The Maldives Association of Tourism Industry (MATI) has backed the Environmental Protection Agency’s (EPA) call for an immediate and temporary halt to all land reclamation and dredging activities to safeguard the nation’s coral reefs. The EPA’s move came in response to the increasing incidents of coral bleaching across the Maldives.

In a recent statement, MATI expressed its support for the EPA’s measures designed to mitigate the impact of the current mass coral bleaching event. The measures, which will remain in effect until 10 June, include the temporary suspension of all major coastal development projects and activities. The activities affected by this suspension include land reclamation, dredging, beach nourishment, sand pumping, the installation of pipelines and cables on reefs, and the construction of bund walls.

MATI, in a solid call to action, urged all stakeholders in the tourism sector to immediately and fully comply with the EPA’s urgent recommendations. In its statement, MATI quoted environmental experts who have warned that the current situation could potentially be the most severe mass coral bleaching incident to date. The effects of the mass coral bleaching incident can be minimised if the EPA’s recommendations are complied with, said MATI.

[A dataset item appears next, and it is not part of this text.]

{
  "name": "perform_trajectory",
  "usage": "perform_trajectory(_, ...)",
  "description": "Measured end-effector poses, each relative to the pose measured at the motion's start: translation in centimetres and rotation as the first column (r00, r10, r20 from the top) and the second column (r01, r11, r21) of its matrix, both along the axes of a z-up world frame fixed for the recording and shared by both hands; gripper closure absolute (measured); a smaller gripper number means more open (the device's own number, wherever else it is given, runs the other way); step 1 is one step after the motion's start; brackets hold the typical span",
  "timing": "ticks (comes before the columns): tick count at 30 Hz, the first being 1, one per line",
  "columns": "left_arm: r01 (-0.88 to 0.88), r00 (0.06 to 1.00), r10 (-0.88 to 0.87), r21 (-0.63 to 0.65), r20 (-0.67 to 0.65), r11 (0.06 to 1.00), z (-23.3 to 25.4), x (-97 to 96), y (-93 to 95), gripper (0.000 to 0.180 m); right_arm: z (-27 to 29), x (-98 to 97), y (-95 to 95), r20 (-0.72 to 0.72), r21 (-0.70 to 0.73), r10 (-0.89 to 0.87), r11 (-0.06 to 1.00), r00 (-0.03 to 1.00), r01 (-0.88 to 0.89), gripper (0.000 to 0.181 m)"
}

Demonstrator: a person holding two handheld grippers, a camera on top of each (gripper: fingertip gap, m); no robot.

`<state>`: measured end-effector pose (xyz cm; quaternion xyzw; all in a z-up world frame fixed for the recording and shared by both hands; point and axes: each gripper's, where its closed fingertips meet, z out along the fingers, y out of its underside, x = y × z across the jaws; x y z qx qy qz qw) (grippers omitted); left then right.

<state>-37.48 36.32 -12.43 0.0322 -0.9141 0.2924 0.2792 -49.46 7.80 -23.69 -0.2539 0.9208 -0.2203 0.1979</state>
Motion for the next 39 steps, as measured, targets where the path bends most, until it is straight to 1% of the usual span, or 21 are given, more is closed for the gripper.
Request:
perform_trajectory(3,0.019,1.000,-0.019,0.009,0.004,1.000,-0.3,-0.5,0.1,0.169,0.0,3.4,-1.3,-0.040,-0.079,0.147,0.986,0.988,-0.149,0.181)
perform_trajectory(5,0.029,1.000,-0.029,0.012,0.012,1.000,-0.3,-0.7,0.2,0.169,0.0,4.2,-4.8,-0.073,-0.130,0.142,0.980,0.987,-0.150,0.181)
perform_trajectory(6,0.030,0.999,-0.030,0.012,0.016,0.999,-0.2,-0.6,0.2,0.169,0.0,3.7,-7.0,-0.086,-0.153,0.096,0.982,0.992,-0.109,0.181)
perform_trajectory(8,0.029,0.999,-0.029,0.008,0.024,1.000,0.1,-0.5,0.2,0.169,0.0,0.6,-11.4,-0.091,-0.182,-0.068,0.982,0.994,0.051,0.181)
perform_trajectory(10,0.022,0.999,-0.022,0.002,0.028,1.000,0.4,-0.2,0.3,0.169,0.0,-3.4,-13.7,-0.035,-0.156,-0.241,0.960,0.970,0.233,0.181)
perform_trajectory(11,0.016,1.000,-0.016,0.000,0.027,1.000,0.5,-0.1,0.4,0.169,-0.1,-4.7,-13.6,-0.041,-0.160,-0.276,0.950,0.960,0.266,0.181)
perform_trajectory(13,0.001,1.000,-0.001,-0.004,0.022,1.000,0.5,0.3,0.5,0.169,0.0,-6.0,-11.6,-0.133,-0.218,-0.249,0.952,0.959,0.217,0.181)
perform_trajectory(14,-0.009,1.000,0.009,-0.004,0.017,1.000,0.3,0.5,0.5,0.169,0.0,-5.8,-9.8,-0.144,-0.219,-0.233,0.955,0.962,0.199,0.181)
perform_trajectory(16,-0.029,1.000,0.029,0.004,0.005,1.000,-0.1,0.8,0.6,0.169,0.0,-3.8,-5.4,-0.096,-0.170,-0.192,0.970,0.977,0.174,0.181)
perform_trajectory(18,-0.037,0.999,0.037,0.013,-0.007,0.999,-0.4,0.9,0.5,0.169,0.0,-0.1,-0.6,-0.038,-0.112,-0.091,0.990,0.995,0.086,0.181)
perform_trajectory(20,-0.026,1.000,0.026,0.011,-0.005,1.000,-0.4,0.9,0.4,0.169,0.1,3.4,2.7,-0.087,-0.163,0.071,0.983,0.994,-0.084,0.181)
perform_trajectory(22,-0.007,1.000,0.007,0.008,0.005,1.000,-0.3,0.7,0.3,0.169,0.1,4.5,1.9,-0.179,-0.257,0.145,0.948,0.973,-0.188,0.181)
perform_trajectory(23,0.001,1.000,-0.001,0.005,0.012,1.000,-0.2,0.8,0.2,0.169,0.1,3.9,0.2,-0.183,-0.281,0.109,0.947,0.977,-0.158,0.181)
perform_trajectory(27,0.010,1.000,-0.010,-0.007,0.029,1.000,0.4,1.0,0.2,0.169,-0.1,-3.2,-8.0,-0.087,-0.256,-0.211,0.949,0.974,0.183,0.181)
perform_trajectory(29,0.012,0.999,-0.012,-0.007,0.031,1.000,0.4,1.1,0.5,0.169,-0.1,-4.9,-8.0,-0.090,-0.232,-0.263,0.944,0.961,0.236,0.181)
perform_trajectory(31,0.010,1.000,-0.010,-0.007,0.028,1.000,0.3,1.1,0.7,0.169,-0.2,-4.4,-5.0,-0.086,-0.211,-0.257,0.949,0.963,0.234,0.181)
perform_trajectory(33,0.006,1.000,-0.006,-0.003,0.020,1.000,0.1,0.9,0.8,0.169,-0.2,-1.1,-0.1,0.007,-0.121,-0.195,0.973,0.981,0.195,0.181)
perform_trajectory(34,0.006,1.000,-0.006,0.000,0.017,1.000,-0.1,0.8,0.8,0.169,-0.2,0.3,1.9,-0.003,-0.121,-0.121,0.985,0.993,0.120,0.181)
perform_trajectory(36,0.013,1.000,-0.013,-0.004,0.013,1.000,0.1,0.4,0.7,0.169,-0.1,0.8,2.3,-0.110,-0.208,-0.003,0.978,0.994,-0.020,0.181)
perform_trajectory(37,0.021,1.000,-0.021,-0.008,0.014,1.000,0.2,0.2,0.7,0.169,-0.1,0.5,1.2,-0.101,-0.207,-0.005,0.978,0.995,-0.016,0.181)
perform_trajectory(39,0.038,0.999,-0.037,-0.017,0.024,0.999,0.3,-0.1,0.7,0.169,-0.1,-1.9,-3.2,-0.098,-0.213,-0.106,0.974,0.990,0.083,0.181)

The Maldives Marine Research Institute (MMRI) was the first to advocate for a temporary halt to all coastal development initiatives that could potentially exacerbate coral bleaching. This call was made in light of reports from America’s National Oceanic and Atmospheric Administration (NOAA) and the International Coral Reef Initiative (ICRI), which confirmed the global nature of the issue.

This is the fourth significant coral bleaching event in the Maldives and the second global incident in the last decade. Coral bleaching is detrimental to reef ecosystems worldwide, including those that underpin the Maldivian economy through tourism and fisheries.

While the Maldives’ oceans are currently at Alert Level 1, the MMRI stressed that coral reef recovery, although relatively faster in the Maldives compared to other regions, is threatened by human activities such as dredging and beach nourishment, particularly during sensitive recovery periods. With rising ocean temperatures, further bleaching and resultant ecological damage are anticipated.